[DATA RECORDS]
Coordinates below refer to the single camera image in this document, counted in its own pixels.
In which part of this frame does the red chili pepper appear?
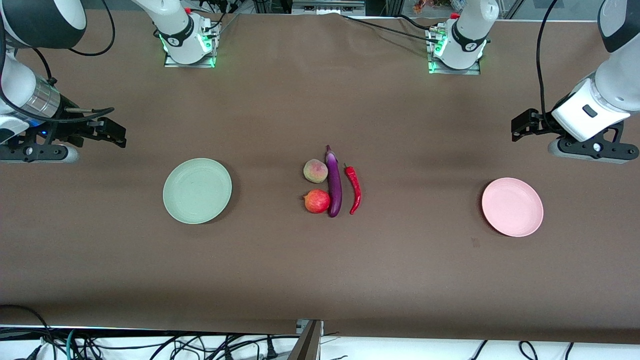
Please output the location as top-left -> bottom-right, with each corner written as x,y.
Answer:
343,163 -> 362,215

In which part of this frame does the purple eggplant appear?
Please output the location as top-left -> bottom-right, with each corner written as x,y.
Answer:
325,145 -> 344,218

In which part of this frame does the peach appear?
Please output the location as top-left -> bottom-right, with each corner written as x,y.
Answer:
303,159 -> 329,184

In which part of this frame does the red pomegranate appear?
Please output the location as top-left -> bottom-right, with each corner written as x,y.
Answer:
302,189 -> 332,215

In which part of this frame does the pink round plate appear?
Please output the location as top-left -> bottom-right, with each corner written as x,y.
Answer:
481,177 -> 544,238

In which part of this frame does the green round plate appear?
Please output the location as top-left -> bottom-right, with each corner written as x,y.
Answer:
162,158 -> 233,225

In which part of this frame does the grey equipment box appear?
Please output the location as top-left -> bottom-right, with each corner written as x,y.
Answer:
291,0 -> 366,16

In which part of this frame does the table cover sheet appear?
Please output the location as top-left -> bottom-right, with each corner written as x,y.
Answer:
0,9 -> 640,345

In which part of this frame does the aluminium profile beam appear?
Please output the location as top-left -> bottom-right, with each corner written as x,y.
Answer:
287,319 -> 325,360

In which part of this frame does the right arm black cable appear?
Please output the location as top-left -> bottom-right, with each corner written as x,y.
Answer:
0,0 -> 117,126

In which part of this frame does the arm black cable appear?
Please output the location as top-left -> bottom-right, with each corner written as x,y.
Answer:
0,0 -> 117,126
536,0 -> 560,128

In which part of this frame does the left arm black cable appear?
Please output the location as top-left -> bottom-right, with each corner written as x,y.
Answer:
536,0 -> 560,128

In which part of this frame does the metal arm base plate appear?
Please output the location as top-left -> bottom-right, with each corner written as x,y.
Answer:
426,25 -> 485,76
164,12 -> 222,69

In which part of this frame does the black cable on table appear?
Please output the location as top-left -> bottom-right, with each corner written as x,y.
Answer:
340,14 -> 442,44

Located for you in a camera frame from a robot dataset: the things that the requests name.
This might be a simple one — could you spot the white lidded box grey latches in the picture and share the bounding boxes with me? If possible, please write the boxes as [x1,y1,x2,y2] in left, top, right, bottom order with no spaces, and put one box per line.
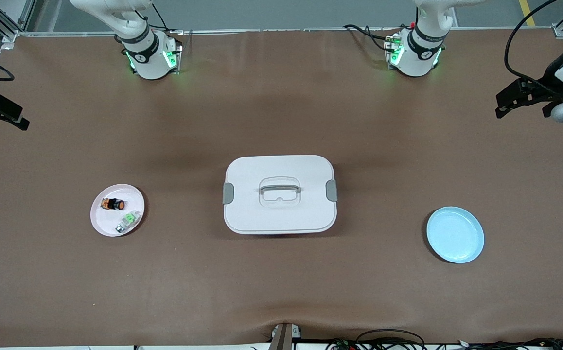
[/DATA RECORDS]
INSTRUCTIONS FOR THE TASK –
When you transcribe the lines above, keep every word exact but leave the pictures behind.

ANSWER BOX –
Coordinates below refer to the single camera image in this document, counted in its own pixels.
In which part of this frame does the red chili pepper appear?
Please output the location as top-left -> bottom-right, with each corner written as x,y.
Answer:
343,163 -> 362,215

In which part of this frame does the purple eggplant appear?
Please output the location as top-left -> bottom-right, with each corner written as x,y.
Answer:
325,145 -> 344,218

In which part of this frame does the peach appear?
Please output the location as top-left -> bottom-right, with each corner written as x,y.
Answer:
303,159 -> 329,184

In which part of this frame does the red pomegranate appear?
Please output the location as top-left -> bottom-right, with each corner written as x,y.
Answer:
302,189 -> 332,215

In which part of this frame does the pink round plate appear?
Please output the location as top-left -> bottom-right, with each corner written as x,y.
Answer:
481,177 -> 544,238

In which part of this frame does the green round plate appear?
Please output the location as top-left -> bottom-right, with each corner written as x,y.
Answer:
162,158 -> 233,225

In which part of this frame does the grey equipment box appear?
Please output the location as top-left -> bottom-right, with each corner written as x,y.
Answer:
291,0 -> 366,16

In which part of this frame does the table cover sheet appear?
Please output the location as top-left -> bottom-right, with each corner written as x,y.
Answer:
0,9 -> 640,345

In which part of this frame does the aluminium profile beam appear?
Please output the location as top-left -> bottom-right, with each corner written as x,y.
Answer:
287,319 -> 325,360

In which part of this frame does the right arm black cable appear?
Please output the location as top-left -> bottom-right, with each corner written as x,y.
Answer:
0,0 -> 117,126

In which part of this frame does the arm black cable appear?
Please output the location as top-left -> bottom-right, with each corner written as x,y.
Answer:
0,0 -> 117,126
536,0 -> 560,128

In which part of this frame does the left arm black cable appear?
Please output the location as top-left -> bottom-right, with each corner written as x,y.
Answer:
536,0 -> 560,128

In which part of this frame does the metal arm base plate appear?
Please output the location as top-left -> bottom-right, with each corner written as x,y.
Answer:
426,25 -> 485,76
164,12 -> 222,69

In which part of this frame does the black cable on table appear?
Please output the location as top-left -> bottom-right, with each corner written as x,y.
Answer:
340,14 -> 442,44

Located for you in a camera frame from a robot dataset: the things that the requests name.
This might be a simple one — could you spot the white lidded box grey latches in the picture and share the bounding boxes with me? If possible, please write the boxes as [x1,y1,x2,y2] in left, top, right, bottom order with no spaces, and put one box per line.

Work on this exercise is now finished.